- Born: Richard John Neutze 5 July 1969 Mid Canterbury, New Zealand
- Died: 28 April 2026 (aged 56)
- Education: University of Canterbury
- Scientific career
- Institutions: Uppsala University University of Gothenburg
- Thesis: Acceleration and optical interferometry (1995)
- Doctoral advisor: Geoff Stedman William Moreau
- Other academic advisors: Janos Hajdu

= Richard Neutze =

New Zealand biophysicist (1969–2026)

Richard John Neutze (5 July 1969 – 28 April 2026) was a biophysicist from New Zealand, and a professor of biochemistry in the Department of Chemistry & Molecular Biology at the University of Gothenburg in Sweden.
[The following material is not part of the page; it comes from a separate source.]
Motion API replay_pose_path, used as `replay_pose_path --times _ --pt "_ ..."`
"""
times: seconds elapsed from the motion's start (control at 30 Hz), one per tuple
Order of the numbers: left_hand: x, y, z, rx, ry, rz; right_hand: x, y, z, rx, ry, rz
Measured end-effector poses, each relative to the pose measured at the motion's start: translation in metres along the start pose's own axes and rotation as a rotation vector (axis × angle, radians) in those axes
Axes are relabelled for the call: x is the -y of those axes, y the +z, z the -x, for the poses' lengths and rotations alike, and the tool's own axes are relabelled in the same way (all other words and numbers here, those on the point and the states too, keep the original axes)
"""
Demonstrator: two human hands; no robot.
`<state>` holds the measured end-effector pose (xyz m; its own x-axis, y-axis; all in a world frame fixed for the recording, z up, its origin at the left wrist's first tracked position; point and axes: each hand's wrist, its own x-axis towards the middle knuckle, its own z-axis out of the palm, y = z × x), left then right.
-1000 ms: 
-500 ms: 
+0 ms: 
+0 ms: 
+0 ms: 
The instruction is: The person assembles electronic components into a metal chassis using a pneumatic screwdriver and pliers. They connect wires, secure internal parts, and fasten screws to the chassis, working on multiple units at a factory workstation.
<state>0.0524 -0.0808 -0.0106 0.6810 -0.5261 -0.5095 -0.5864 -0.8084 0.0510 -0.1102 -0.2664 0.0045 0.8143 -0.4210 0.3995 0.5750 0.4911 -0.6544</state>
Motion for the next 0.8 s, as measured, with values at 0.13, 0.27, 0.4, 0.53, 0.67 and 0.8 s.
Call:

He has contributed to the X-ray crystallography of biomolecules, including proposing the idea of diffract before destroy with Janos Hajdu and others, which contributed to the invention of serial femtosecond crystallography.

==Education and career==
Neutze graduated with a BSc in physics in 1991 and a PhD in biophysics in 1995 from the University of Canterbury, New Zealand, where his supervisor was Geoff Stedman. He later conducted postdoctoral research at the University of Oxford, the University of Tübingen, and Uppsala University.

==Honors and awards==
Neutze received the Young Scientist Award at the European Synchrotron Radiation Facility in 2000, and the Hugo Theorell Prize from the Swedish Biophysics Society in 2012.